--- RECORDS FOR THE EXERCISE Enclosed Below ---

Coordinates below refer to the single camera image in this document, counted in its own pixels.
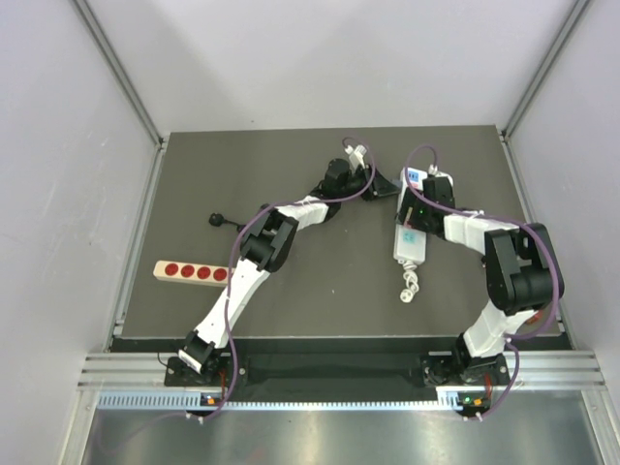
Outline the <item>red cube plug adapter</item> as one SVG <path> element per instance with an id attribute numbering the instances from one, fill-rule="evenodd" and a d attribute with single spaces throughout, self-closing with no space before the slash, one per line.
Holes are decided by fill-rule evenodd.
<path id="1" fill-rule="evenodd" d="M 531 325 L 536 324 L 536 323 L 537 323 L 537 322 L 541 319 L 542 315 L 543 315 L 543 312 L 542 312 L 542 311 L 538 311 L 538 312 L 536 312 L 536 313 L 535 313 L 532 317 L 530 317 L 530 318 L 529 318 L 529 319 L 525 322 L 525 324 L 526 324 L 527 326 L 531 326 Z"/>

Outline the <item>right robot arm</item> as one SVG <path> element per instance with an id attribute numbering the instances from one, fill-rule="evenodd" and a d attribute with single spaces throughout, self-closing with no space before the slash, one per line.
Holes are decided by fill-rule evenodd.
<path id="1" fill-rule="evenodd" d="M 488 301 L 476 321 L 455 340 L 449 356 L 423 363 L 432 386 L 481 383 L 500 370 L 510 338 L 559 300 L 564 282 L 546 227 L 517 225 L 455 206 L 447 174 L 406 168 L 396 213 L 394 256 L 409 267 L 425 260 L 429 235 L 481 255 Z"/>

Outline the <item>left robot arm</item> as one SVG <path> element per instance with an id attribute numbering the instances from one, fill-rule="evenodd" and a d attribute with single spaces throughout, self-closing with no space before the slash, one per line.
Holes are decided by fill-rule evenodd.
<path id="1" fill-rule="evenodd" d="M 333 218 L 341 203 L 362 198 L 367 202 L 395 196 L 399 185 L 372 165 L 356 160 L 331 160 L 316 187 L 303 199 L 265 204 L 239 229 L 232 248 L 234 268 L 229 284 L 205 318 L 190 331 L 178 349 L 183 366 L 176 373 L 209 384 L 231 359 L 232 329 L 259 286 L 285 263 L 297 232 Z"/>

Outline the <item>white power strip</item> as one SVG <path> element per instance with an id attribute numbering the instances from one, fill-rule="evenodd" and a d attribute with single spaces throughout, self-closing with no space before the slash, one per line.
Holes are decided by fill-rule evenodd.
<path id="1" fill-rule="evenodd" d="M 422 192 L 422 181 L 430 175 L 427 171 L 407 168 L 401 172 L 399 180 L 402 181 L 402 187 L 400 188 L 400 193 L 397 198 L 396 214 L 403 199 L 405 189 L 408 188 L 407 180 L 409 180 L 418 191 Z M 438 175 L 447 176 L 449 181 L 453 182 L 449 174 L 440 171 Z M 419 278 L 416 270 L 424 263 L 425 252 L 426 233 L 396 223 L 393 257 L 403 267 L 405 286 L 400 293 L 400 300 L 404 303 L 410 303 L 419 291 Z"/>

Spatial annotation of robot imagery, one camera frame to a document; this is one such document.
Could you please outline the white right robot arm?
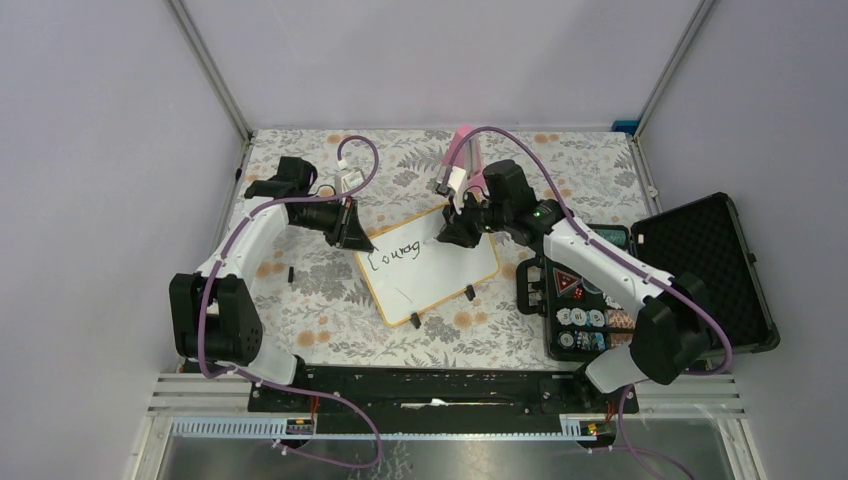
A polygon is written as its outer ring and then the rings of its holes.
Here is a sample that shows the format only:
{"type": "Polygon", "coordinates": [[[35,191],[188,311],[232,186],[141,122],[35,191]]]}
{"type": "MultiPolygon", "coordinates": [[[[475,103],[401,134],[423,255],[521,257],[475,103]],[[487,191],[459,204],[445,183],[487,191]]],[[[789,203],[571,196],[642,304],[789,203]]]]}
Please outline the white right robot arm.
{"type": "Polygon", "coordinates": [[[555,200],[540,200],[523,169],[502,160],[483,170],[486,198],[467,189],[465,170],[440,168],[437,194],[448,198],[438,241],[475,247],[485,233],[504,231],[512,240],[567,267],[609,295],[635,322],[630,343],[606,351],[585,368],[573,386],[575,402],[597,412],[613,391],[650,380],[669,385],[711,345],[705,283],[686,273],[677,277],[640,262],[590,230],[555,200]]]}

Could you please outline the yellow framed whiteboard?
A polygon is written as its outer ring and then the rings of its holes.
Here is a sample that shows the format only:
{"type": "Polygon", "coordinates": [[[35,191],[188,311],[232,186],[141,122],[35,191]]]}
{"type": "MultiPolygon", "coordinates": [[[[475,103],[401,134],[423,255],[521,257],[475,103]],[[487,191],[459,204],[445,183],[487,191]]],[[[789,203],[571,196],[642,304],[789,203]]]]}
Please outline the yellow framed whiteboard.
{"type": "Polygon", "coordinates": [[[376,309],[389,327],[462,296],[468,286],[500,271],[490,234],[471,249],[423,243],[436,237],[443,226],[441,210],[438,206],[377,234],[371,239],[373,252],[355,254],[376,309]]]}

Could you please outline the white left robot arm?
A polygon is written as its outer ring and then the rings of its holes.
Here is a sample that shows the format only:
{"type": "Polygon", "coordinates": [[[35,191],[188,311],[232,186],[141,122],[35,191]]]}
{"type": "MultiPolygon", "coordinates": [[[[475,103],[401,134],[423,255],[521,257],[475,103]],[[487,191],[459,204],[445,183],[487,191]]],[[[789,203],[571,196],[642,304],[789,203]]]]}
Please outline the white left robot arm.
{"type": "Polygon", "coordinates": [[[288,411],[309,401],[310,385],[296,375],[298,358],[267,338],[250,287],[274,241],[287,228],[323,234],[331,247],[371,253],[358,202],[347,193],[311,193],[317,169],[299,157],[282,157],[277,172],[251,183],[242,218],[193,273],[178,273],[169,300],[178,354],[206,366],[212,376],[241,371],[271,382],[272,398],[288,411]]]}

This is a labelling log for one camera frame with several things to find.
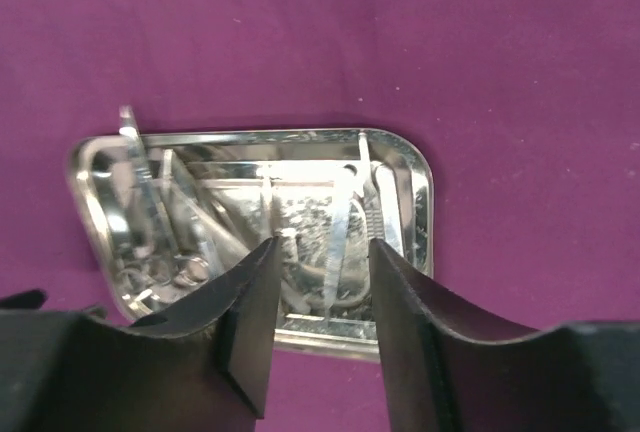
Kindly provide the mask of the purple cloth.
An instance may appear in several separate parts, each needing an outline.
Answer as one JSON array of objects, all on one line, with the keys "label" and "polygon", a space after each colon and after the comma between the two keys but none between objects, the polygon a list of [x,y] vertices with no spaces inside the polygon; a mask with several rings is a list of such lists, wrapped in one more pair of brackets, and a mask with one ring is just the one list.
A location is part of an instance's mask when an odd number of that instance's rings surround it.
[{"label": "purple cloth", "polygon": [[639,0],[1,0],[1,288],[105,288],[62,173],[162,131],[366,122],[424,150],[436,275],[536,327],[639,315]]}]

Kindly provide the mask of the steel instrument tray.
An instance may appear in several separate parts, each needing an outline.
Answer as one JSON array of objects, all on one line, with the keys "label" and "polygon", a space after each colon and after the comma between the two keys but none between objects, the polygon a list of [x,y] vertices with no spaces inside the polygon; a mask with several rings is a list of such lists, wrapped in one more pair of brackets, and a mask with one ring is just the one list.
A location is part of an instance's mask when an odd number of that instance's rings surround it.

--- End of Enclosed RECORDS FOR THE EXERCISE ---

### EXERCISE REQUIREMENTS
Each of the records above needs to be transcribed exactly, apart from its pictures.

### RESULT FOR THIS TASK
Coordinates below refer to the single camera image in this document, counted in its own pixels.
Outline the <item>red cube plug adapter</item> as one SVG <path> element per instance with an id attribute numbering the instances from one, fill-rule="evenodd" and a d attribute with single spaces throughout, self-closing with no space before the slash, one per line.
Holes are decided by fill-rule evenodd.
<path id="1" fill-rule="evenodd" d="M 531 325 L 536 324 L 536 323 L 537 323 L 537 322 L 541 319 L 542 315 L 543 315 L 543 312 L 542 312 L 542 311 L 538 311 L 538 312 L 536 312 L 536 313 L 535 313 L 532 317 L 530 317 L 530 318 L 529 318 L 529 319 L 525 322 L 525 324 L 526 324 L 527 326 L 531 326 Z"/>

Outline the <item>right robot arm</item> as one SVG <path> element per instance with an id attribute numbering the instances from one, fill-rule="evenodd" and a d attribute with single spaces throughout, self-closing with no space before the slash, one per line.
Holes are decided by fill-rule evenodd.
<path id="1" fill-rule="evenodd" d="M 488 301 L 476 321 L 455 340 L 449 356 L 423 363 L 432 386 L 481 383 L 500 370 L 510 338 L 559 300 L 564 282 L 546 227 L 517 225 L 455 206 L 447 174 L 406 168 L 396 213 L 394 256 L 409 267 L 425 260 L 429 235 L 481 255 Z"/>

Outline the <item>left robot arm</item> as one SVG <path> element per instance with an id attribute numbering the instances from one, fill-rule="evenodd" and a d attribute with single spaces throughout, self-closing with no space before the slash, one per line.
Holes are decided by fill-rule evenodd.
<path id="1" fill-rule="evenodd" d="M 333 218 L 341 203 L 362 198 L 367 202 L 395 196 L 399 185 L 372 165 L 356 160 L 331 160 L 316 187 L 303 199 L 265 204 L 239 229 L 232 248 L 234 268 L 229 284 L 205 318 L 190 331 L 178 349 L 183 366 L 176 373 L 209 384 L 231 359 L 232 329 L 259 286 L 285 263 L 297 232 Z"/>

Outline the <item>white power strip</item> as one SVG <path> element per instance with an id attribute numbering the instances from one, fill-rule="evenodd" and a d attribute with single spaces throughout, self-closing with no space before the slash, one per line.
Holes are decided by fill-rule evenodd.
<path id="1" fill-rule="evenodd" d="M 422 192 L 422 181 L 430 175 L 427 171 L 407 168 L 401 172 L 399 180 L 402 181 L 402 187 L 400 188 L 400 193 L 397 198 L 396 214 L 403 199 L 405 189 L 408 188 L 407 180 L 409 180 L 418 191 Z M 438 175 L 447 176 L 449 181 L 453 182 L 449 174 L 440 171 Z M 419 278 L 416 270 L 424 263 L 425 252 L 426 233 L 396 223 L 393 257 L 403 267 L 405 286 L 400 293 L 400 300 L 404 303 L 410 303 L 419 291 Z"/>

Spatial annotation of robot imagery, one camera frame to a document; this is one such document.
Could you please outline the white right robot arm?
A polygon is written as its outer ring and then the rings of its holes.
Here is a sample that shows the format only:
{"type": "Polygon", "coordinates": [[[35,191],[188,311],[232,186],[141,122],[35,191]]]}
{"type": "MultiPolygon", "coordinates": [[[[475,103],[401,134],[423,255],[521,257],[475,103]],[[487,191],[459,204],[445,183],[487,191]]],[[[789,203],[571,196],[642,304],[789,203]]]]}
Please outline the white right robot arm.
{"type": "Polygon", "coordinates": [[[555,200],[540,200],[523,169],[502,160],[483,170],[486,198],[467,189],[465,170],[440,168],[437,194],[448,198],[438,241],[475,247],[485,233],[504,231],[512,240],[567,267],[609,295],[635,322],[630,343],[606,351],[585,368],[573,386],[575,402],[597,412],[613,391],[650,380],[669,385],[711,345],[705,283],[686,273],[677,277],[640,262],[590,230],[555,200]]]}

Could you please outline the yellow framed whiteboard?
A polygon is written as its outer ring and then the rings of its holes.
Here is a sample that shows the format only:
{"type": "Polygon", "coordinates": [[[35,191],[188,311],[232,186],[141,122],[35,191]]]}
{"type": "MultiPolygon", "coordinates": [[[[475,103],[401,134],[423,255],[521,257],[475,103]],[[487,191],[459,204],[445,183],[487,191]]],[[[789,203],[571,196],[642,304],[789,203]]]]}
Please outline the yellow framed whiteboard.
{"type": "Polygon", "coordinates": [[[376,309],[389,327],[462,296],[468,286],[500,271],[490,234],[471,249],[423,243],[436,237],[443,226],[441,210],[438,206],[377,234],[371,239],[373,252],[355,254],[376,309]]]}

Could you please outline the white left robot arm?
A polygon is written as its outer ring and then the rings of its holes.
Here is a sample that shows the format only:
{"type": "Polygon", "coordinates": [[[35,191],[188,311],[232,186],[141,122],[35,191]]]}
{"type": "MultiPolygon", "coordinates": [[[[475,103],[401,134],[423,255],[521,257],[475,103]],[[487,191],[459,204],[445,183],[487,191]]],[[[789,203],[571,196],[642,304],[789,203]]]]}
Please outline the white left robot arm.
{"type": "Polygon", "coordinates": [[[288,411],[309,401],[310,385],[296,375],[298,358],[267,338],[250,287],[274,241],[287,228],[323,234],[331,247],[371,253],[358,202],[347,193],[311,193],[317,169],[299,157],[282,157],[277,172],[251,183],[242,218],[193,273],[178,273],[169,300],[178,354],[206,366],[212,376],[241,371],[271,382],[272,398],[288,411]]]}

This is a labelling log for one camera frame with several things to find.
Kindly provide the mask of the purple cloth.
An instance may appear in several separate parts, each needing an outline.
Answer as one JSON array of objects, all on one line, with the keys "label" and "polygon", a space after each colon and after the comma between the two keys but none between objects, the polygon a list of [x,y] vertices with no spaces inside the polygon; a mask with several rings is a list of such lists, wrapped in one more pair of brackets, and a mask with one ring is just the one list.
A location is part of an instance's mask when an odd number of that instance's rings surround it.
[{"label": "purple cloth", "polygon": [[639,0],[1,0],[1,288],[105,288],[62,173],[162,131],[366,122],[424,150],[436,275],[536,327],[639,315]]}]

Kindly provide the mask of the steel instrument tray.
An instance may appear in several separate parts, each needing an outline.
Answer as one JSON array of objects, all on one line, with the keys "label" and "polygon", a space after each colon and after the comma between the two keys but none between objects, the polygon a list of [x,y] vertices with no spaces inside the polygon; a mask with several rings is a list of such lists, wrapped in one more pair of brackets, and a mask with one ring is just the one list.
A location is part of an instance's mask when an odd number of that instance's rings surround it.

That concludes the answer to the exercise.